Problem statement:
Look through the entries below and extract exactly the lines from the one containing "point(389, 49)" through the one containing "point(110, 380)", ends included.

Record set:
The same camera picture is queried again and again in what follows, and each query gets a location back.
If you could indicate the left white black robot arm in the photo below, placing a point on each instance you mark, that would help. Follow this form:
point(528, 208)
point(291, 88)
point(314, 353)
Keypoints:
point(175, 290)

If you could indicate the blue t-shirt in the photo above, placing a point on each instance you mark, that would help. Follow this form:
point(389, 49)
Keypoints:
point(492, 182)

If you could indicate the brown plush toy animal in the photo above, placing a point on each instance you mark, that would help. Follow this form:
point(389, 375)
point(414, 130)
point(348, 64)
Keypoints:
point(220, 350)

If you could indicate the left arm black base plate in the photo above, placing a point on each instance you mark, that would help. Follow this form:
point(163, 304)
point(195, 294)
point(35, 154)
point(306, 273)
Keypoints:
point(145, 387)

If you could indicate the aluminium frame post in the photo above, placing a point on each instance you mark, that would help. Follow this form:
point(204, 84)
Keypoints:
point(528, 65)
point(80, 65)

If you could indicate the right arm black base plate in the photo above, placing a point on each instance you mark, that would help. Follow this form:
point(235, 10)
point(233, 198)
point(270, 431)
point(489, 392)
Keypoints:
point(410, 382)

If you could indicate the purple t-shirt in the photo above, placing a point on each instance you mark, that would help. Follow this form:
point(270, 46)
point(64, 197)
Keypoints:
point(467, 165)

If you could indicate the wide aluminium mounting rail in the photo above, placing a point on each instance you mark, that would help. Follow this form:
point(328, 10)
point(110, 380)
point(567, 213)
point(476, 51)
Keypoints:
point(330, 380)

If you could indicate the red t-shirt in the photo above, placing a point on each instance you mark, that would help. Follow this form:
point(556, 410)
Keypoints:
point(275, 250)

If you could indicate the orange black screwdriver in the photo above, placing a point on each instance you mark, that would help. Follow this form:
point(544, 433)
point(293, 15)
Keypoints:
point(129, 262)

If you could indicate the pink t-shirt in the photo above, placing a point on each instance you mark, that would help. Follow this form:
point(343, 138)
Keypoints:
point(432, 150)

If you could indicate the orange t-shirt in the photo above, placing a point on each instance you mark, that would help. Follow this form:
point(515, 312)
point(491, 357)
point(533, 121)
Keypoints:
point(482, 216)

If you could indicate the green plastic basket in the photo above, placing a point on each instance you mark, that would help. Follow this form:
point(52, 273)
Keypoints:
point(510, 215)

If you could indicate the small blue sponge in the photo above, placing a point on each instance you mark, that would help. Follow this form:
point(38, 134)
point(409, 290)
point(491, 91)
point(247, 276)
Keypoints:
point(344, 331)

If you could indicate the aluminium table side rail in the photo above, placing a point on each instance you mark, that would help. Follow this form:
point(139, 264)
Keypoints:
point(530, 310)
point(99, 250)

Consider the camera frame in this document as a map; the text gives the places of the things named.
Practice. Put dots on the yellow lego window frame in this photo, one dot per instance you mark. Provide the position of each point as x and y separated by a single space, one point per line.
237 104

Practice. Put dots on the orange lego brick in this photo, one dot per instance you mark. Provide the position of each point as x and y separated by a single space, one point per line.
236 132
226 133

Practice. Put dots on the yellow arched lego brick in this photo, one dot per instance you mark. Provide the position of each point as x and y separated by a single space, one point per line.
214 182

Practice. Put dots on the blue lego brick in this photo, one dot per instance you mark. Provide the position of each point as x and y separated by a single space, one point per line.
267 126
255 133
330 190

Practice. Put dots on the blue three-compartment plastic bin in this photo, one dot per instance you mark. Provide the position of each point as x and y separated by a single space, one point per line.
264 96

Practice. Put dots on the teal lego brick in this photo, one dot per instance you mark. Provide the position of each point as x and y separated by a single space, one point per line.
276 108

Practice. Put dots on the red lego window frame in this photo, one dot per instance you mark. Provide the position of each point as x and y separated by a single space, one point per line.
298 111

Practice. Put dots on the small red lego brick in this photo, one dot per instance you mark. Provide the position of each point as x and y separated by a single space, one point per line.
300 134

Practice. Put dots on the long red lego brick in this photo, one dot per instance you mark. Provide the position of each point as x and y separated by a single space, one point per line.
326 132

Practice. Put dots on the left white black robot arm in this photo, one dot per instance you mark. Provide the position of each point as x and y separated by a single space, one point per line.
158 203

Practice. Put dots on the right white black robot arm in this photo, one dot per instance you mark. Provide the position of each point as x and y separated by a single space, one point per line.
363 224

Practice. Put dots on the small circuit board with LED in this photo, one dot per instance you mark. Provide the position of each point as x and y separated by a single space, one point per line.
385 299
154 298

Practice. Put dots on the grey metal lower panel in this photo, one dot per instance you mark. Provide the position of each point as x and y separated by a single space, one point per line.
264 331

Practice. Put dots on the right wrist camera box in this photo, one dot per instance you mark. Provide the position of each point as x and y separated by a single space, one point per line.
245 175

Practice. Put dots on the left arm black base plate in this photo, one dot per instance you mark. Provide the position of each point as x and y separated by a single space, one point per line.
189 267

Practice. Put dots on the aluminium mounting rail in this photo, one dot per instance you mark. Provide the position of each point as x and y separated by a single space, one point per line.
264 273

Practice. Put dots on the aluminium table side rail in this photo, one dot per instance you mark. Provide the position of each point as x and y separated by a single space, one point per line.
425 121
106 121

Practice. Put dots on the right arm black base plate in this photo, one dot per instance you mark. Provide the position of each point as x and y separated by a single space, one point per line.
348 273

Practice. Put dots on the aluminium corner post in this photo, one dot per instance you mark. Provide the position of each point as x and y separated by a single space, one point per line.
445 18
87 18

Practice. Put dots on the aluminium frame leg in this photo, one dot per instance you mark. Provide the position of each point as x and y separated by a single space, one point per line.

The answer:
point(389, 49)
Keypoints:
point(492, 182)

If you could indicate the brown plush toy animal in the photo above, placing a point on each instance you mark, that would help. Follow this form:
point(389, 375)
point(414, 130)
point(348, 64)
Keypoints:
point(220, 350)

If you could indicate the left arm black base plate in the photo above, placing a point on each instance you mark, that would help. Follow this form:
point(163, 304)
point(195, 294)
point(35, 154)
point(306, 273)
Keypoints:
point(145, 387)

If you could indicate the aluminium frame post in the photo above, placing a point on each instance you mark, that would help. Follow this form:
point(204, 84)
Keypoints:
point(528, 65)
point(80, 65)

If you could indicate the right arm black base plate in the photo above, placing a point on each instance you mark, that would help. Follow this form:
point(235, 10)
point(233, 198)
point(270, 431)
point(489, 392)
Keypoints:
point(410, 382)

If you could indicate the purple t-shirt in the photo above, placing a point on each instance you mark, that would help. Follow this form:
point(270, 46)
point(64, 197)
Keypoints:
point(467, 165)

If you could indicate the wide aluminium mounting rail in the photo above, placing a point on each instance you mark, that would help. Follow this form:
point(328, 10)
point(110, 380)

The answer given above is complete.